Your answer should be an exact copy of the lines from the one holding "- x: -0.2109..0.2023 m" to the end of the material below, pictures left out.

BEGIN EXCERPTED DATA

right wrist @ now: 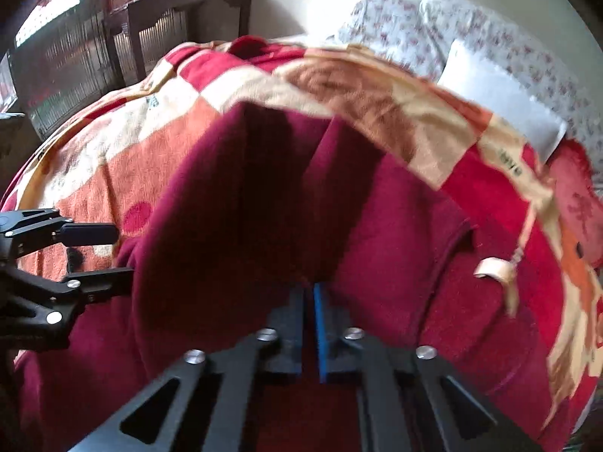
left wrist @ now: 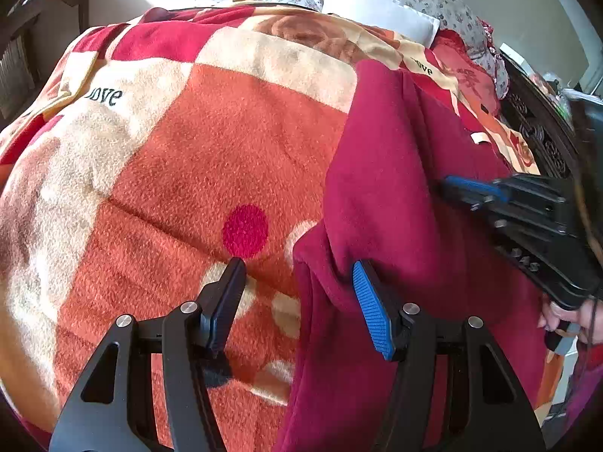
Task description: Fold small clothes
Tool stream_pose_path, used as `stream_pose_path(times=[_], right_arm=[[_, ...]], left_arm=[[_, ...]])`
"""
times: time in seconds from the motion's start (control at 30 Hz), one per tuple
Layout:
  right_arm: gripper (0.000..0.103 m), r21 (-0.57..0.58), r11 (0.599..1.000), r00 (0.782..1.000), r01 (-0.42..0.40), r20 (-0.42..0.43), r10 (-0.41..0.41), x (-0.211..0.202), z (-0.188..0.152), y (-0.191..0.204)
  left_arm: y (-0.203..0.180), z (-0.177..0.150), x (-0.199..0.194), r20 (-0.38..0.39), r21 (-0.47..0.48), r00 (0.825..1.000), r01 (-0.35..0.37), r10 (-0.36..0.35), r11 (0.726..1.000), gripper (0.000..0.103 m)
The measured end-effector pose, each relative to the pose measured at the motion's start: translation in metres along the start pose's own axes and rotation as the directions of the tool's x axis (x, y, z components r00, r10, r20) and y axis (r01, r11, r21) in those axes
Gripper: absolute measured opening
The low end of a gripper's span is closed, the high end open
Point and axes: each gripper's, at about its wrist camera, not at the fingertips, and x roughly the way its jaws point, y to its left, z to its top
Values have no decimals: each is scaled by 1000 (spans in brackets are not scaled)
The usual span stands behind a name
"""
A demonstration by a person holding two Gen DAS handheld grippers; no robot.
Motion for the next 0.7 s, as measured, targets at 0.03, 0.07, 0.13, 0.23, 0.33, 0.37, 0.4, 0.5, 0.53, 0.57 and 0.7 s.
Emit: stream_pose_path(times=[0.03,0.07,0.13,0.23,0.33,0.37,0.4,0.5,0.53,0.57,0.7], right_arm=[[4,9,1000,999,23,30,-23,-7,1,-1],[4,42,998,997,45,66,-47,-17,1,-6],[3,107,992,993,65,94,-75,-21,2,-15],[3,203,976,994,75,65,-89,-4,2,-26],[4,263,963,997,53,36,-65,5,0,-32],[4,299,954,998,38,37,-51,0,-2,-34],[7,336,942,998,19,53,-39,-11,-5,-36],[17,399,917,994,-12,107,-33,-39,-26,-39],[29,414,910,993,-6,110,-44,-50,-40,-39],[34,425,905,992,15,109,-67,-57,-51,-38],[40,468,879,988,94,62,-139,-68,-93,-41]], left_arm=[[1,1,0,6,-3,1000,-1,1,1000,59],[1,2,0,11,-6,1000,-3,3,1000,59],[2,4,3,13,-19,1000,-8,8,1000,59],[0,8,4,14,-30,1000,-20,20,999,59],[-3,11,-2,19,-31,999,-29,29,999,59],[-3,11,-6,31,-29,999,-28,28,999,59],[-6,13,-12,49,-22,998,-28,29,999,59],[-15,16,-23,88,8,996,-24,23,1000,59],[-21,18,-25,98,23,995,-15,13,1000,59],[-25,18,-26,100,29,995,-11,8,1000,59],[-45,16,-15,78,59,997,11,-16,998,59]])
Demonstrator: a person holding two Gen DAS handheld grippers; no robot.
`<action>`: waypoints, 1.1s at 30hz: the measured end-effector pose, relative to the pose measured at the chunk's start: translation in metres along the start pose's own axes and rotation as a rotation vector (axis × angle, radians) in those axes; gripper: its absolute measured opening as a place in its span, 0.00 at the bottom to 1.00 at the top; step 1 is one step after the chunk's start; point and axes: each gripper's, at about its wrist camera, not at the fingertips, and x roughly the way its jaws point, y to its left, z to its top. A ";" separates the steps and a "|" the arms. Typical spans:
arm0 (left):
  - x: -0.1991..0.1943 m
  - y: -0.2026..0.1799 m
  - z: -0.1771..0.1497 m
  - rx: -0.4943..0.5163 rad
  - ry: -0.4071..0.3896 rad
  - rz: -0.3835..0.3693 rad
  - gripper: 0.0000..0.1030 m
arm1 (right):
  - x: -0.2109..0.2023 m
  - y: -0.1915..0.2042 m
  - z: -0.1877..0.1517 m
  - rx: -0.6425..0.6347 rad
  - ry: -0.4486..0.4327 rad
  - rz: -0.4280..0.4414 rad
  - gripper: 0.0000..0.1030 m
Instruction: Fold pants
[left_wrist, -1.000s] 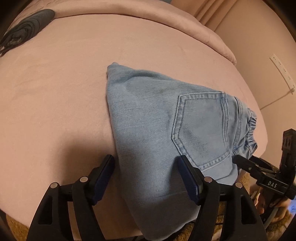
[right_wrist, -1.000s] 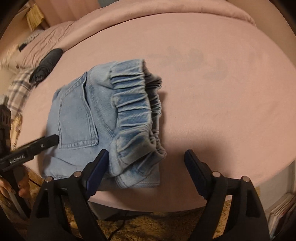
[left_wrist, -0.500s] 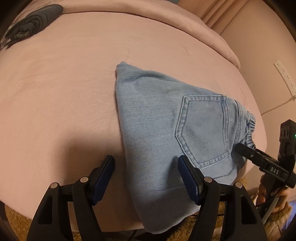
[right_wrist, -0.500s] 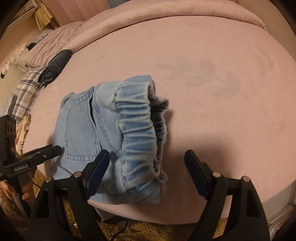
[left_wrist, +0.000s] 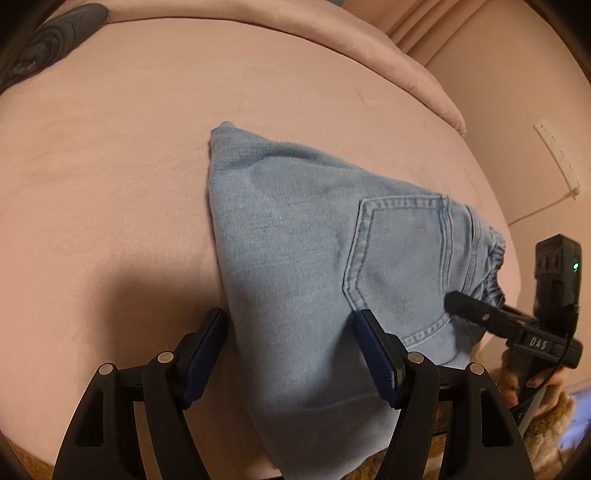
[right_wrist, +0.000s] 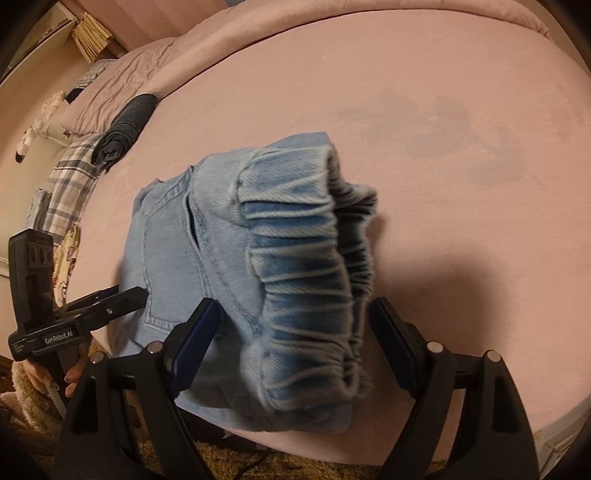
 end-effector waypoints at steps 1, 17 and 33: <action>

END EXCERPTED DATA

TASK ANSWER:
  - x: -0.2109..0.2023 m
  - y: -0.1915..0.2042 m
  - z: -0.1877..0.1517 m
  - rx: -0.6425..0.6347 rad
  - ry: -0.4486..0.4327 rad
  - rz: -0.4280..0.4414 rad
  - gripper: 0.0000..0.1030 m
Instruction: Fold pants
[left_wrist, -1.000s] 
[right_wrist, -1.000s] 
[left_wrist, -0.500s] 
[right_wrist, -0.500s] 
[left_wrist, +0.000s] 
[right_wrist, +0.000s] 
 end-effector waypoints at steps 1, 17 and 33: <action>

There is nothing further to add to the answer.